Which of the lines in the data below contain the string "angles"? Copy each of them.

MATERIAL PROVIDED
::::::

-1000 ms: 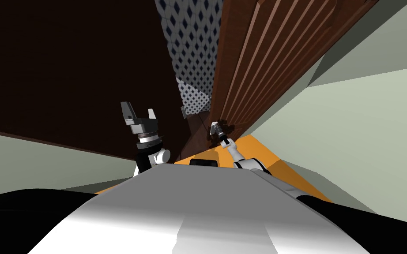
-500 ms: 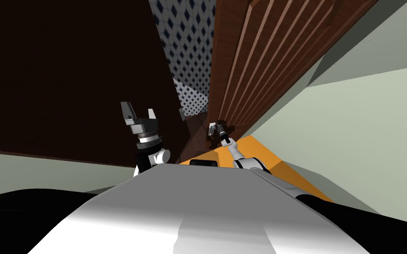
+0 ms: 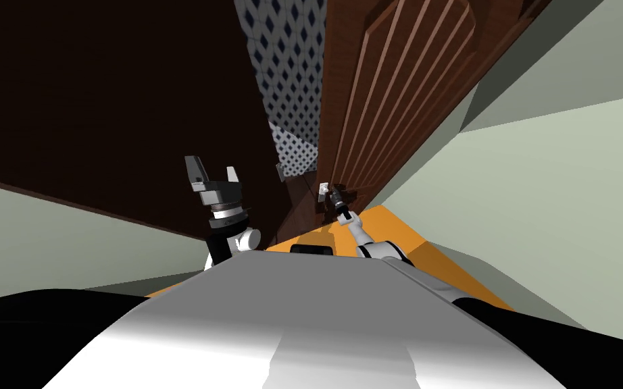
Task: Push the door open
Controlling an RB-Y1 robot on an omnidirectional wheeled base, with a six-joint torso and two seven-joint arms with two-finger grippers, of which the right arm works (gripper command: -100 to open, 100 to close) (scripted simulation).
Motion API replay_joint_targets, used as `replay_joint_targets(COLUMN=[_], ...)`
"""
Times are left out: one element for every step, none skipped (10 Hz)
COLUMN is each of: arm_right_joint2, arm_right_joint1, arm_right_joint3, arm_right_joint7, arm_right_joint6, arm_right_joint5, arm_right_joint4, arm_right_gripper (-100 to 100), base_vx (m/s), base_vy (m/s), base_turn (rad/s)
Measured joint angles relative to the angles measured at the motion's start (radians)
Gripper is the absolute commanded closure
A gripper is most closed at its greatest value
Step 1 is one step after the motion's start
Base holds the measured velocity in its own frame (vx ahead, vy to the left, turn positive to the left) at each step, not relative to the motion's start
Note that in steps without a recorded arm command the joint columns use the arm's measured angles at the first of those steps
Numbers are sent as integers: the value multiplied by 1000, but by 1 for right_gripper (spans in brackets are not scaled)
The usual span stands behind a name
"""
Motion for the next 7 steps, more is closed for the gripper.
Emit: replay_joint_targets(arm_right_joint2=[1,3,6,9,10,10,11], arm_right_joint1=[-1,-3,-5,-9,-9,-6,-5], arm_right_joint3=[5,10,16,20,20,18,15], arm_right_joint7=[-5,-8,-12,-15,-15,-13,-10], arm_right_joint6=[5,9,15,21,22,20,17], arm_right_joint5=[1,2,4,5,5,4,3], arm_right_joint4=[4,9,11,16,17,16,17], arm_right_gripper=[-100,-100,-100,-100,-100,-100,-100], base_vx=[-233,-212,-176,-74,103,189,195], base_vy=[-22,-20,-21,-12,33,49,56], base_turn=[5,11,5,2,24,18,18])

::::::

EXPECTED ANSWER
Measured joint angles relative to the angles measured at the motion's start (radians)
Note that in steps without a recorded arm command the joint columns use the arm's measured angles at the first of those steps

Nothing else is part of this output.